Rationale: There exist standards for prevention of surgical site infection that apply to even minor invasive elective procedures, and piercing falls within this category by definition.

“When implemented, these guidelines should reduce the risk of disease transmission in the piercing environment, from piercee to piercer, and from piercee to piercee. Based on principles of infection control, the document delineates specific guidelines related to protective attire and barrier techniques; handwashing and care of hands; the use and care of sharp instruments and needles; sterilization or disinfection of instruments; cleaning and disinfection of environmental surfaces; disinfection and the decontamination room; single-use disposable items; the handling of previously worn piercing jewelry; disposal of waste materials; and implementation of recommendations.”— Piercing Experience adapted IPC standards from the CDC

My personal observation is that these policies have helped limit risk at my studio. They have been reviewed by legal counsel, qualified bioscientists, medical professionals, and university professors. That said, I’m sure that they could always use more input and adaptation. Body art safety is an ever-evolving field of interest.

One might say there is no single right way to pierce. Many variations are possible with an understanding and application of asepsis. We are an industry in which studios market based on their specialties, and for some that is participation in continuing education, gaining knowledge, and raising standards. Maintaining a positive tone one can show those as strengths without diminishing others. This is crucial to developing the bonds between us as fellow professionals. If you believe something you do has advantages, feel free to share that with your customers in a way that does not end up overly critical of our other colleagues.

2013 APP Procedure ManualIt should be clear that these position statements in support of surgical asepsis are neither contradictory nor accusatory of others currently using APP minimum standards for medical asepsis according to our 2013 revised Procedure Manual. They build upon them as we are all encouraged to do as Members, employing additional precautions and elective limitations based on evidence and strong theoretical rationale. My preference is to demonstrate best practices as an educator instead of the minimums. If we all did no more than what was required, the industry would not be as interesting.
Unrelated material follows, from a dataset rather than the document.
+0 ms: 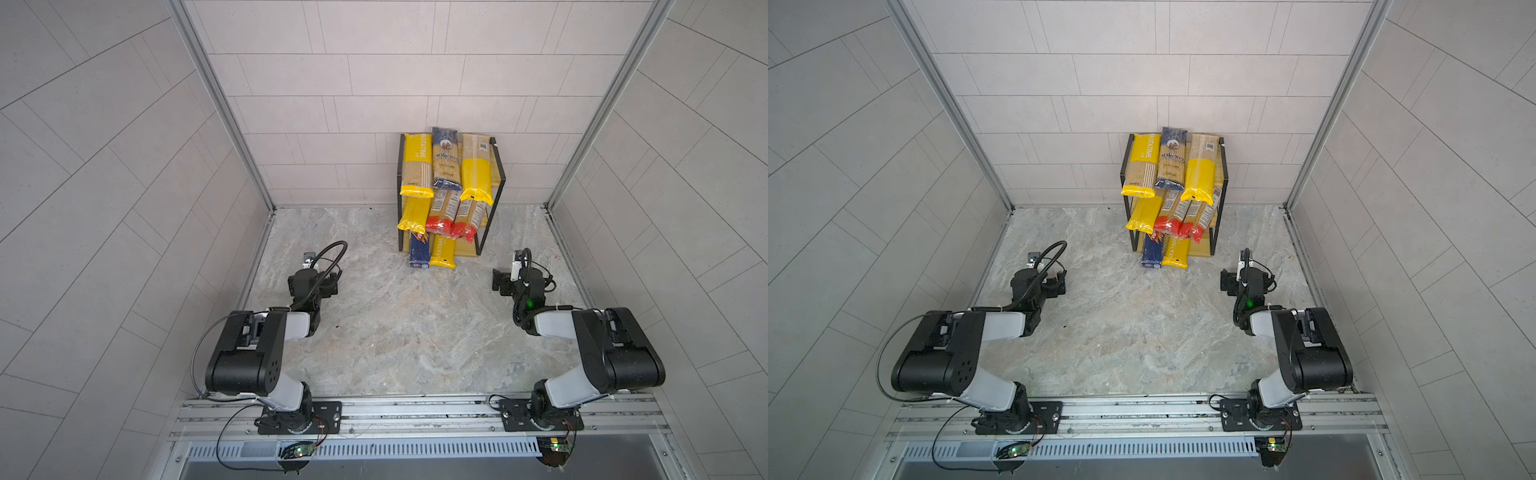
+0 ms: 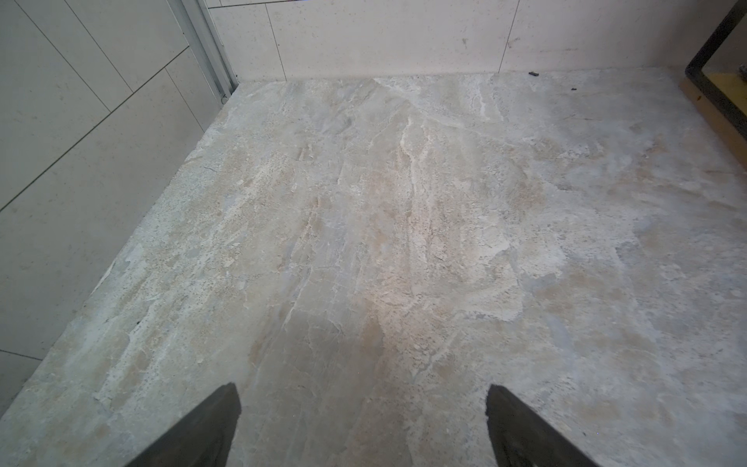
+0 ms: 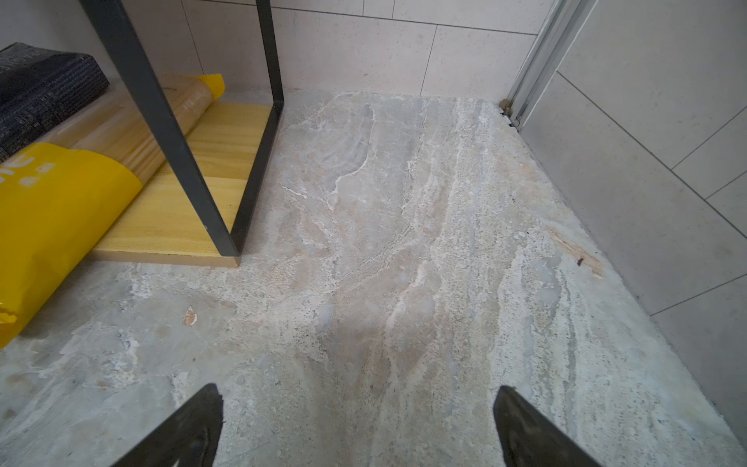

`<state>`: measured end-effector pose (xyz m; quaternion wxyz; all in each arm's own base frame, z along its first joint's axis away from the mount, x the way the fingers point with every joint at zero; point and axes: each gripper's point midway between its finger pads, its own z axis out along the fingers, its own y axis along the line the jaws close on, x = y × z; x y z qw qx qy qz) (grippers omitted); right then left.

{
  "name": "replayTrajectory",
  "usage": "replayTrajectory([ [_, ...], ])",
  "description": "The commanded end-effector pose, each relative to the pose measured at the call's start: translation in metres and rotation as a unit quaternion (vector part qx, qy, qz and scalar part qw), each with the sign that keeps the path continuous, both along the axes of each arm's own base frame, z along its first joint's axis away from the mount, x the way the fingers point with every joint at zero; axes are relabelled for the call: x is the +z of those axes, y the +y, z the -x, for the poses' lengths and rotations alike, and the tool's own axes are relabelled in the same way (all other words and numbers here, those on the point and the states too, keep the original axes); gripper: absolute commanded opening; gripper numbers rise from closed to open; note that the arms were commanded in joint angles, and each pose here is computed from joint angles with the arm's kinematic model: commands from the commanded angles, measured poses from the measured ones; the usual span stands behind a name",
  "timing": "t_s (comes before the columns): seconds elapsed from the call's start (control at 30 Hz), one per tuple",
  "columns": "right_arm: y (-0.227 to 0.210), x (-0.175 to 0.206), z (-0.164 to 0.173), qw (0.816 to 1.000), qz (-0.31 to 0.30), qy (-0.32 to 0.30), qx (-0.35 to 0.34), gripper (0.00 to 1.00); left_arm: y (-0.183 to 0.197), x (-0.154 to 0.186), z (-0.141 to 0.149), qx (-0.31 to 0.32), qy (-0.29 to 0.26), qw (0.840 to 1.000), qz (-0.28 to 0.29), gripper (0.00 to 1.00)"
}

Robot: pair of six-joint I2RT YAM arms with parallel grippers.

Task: Arrange pasta packages on shelves
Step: Reset both arms

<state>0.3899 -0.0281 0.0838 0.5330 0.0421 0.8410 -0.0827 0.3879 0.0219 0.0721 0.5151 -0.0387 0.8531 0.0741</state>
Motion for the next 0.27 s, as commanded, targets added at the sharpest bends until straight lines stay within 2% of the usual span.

I believe that it is the responsibility of each of us to uphold the values we feel are important, and to continually advance our standards in order to achieve our goals. I do have romantic hopes that over time the industry will move in the direction of pure, validated, ethical materials and practices that are as harmless as possible. A predictable, consistent, safe, simple, and gentle piercing experience is attainable today and can be refined based on these principles and open communication among colleagues. The recommendations that I make in addition to APP minimums result from a continually researched process of elimination and adaptation, and they are freely shared for peer review. Please consider this a formal request for comments.